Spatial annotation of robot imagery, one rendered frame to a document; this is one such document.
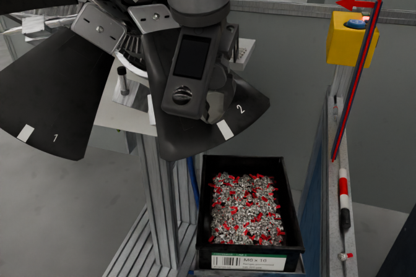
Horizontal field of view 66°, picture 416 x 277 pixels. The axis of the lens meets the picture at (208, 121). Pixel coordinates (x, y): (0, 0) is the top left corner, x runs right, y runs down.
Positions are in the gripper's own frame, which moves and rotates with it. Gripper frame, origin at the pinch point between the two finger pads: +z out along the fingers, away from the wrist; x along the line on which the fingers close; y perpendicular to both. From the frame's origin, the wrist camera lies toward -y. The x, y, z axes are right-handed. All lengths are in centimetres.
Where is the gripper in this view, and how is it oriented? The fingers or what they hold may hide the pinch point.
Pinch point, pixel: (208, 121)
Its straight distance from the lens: 51.4
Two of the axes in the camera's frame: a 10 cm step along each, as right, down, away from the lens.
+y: 2.8, -7.6, 5.9
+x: -9.6, -1.7, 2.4
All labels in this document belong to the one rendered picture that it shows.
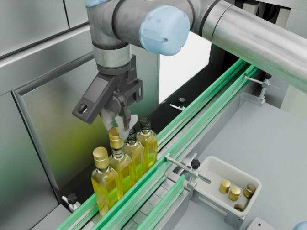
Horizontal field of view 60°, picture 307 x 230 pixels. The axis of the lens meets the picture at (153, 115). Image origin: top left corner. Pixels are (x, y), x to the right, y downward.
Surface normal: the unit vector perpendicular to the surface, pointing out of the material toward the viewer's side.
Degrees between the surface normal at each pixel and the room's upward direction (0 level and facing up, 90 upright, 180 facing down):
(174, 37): 90
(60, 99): 90
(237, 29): 64
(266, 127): 0
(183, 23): 90
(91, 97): 32
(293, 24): 90
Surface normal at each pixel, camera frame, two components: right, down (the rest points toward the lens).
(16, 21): 0.79, 0.40
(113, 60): 0.12, 0.65
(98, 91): -0.33, -0.38
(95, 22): -0.61, 0.51
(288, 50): -0.36, -0.05
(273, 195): 0.00, -0.76
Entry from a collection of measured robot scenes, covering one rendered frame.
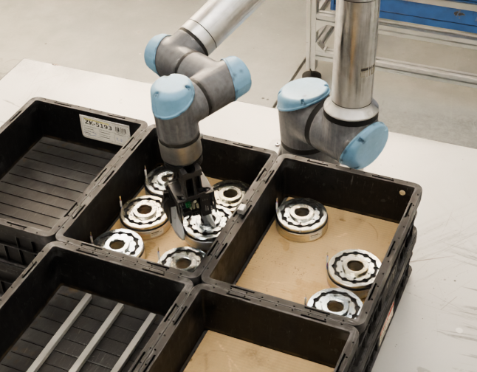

> **Exercise requirements**
Extract the lines exactly, please: the first line of the listing, the line with "Where is the", and every line between them, but no pictures.

> **Worked solution**
Spatial annotation of robot imagery, one rendered frame to a document; this is one such document.
Horizontal field of view 66°, picture 416 x 277 pixels. The axis of the lens meets the picture at (208, 121). Pixel coordinates (x, y): (0, 0) is the top left corner, x runs right, y runs down.
Positions are in the gripper's own frame, which moves and rotates with it. Gripper frame, origin at the pinch point between the two finger pads: +z out along the fingers, away from the wrist; x along the line on which the fingers close; y perpendicular to both. From the frame's origin, the wrist camera lies toward -y. The x, y, z axes are right-handed. All lengths are in centimetres.
Where is the gripper in this view, and how is it oriented? The fingers or what they hold may hide the pinch point.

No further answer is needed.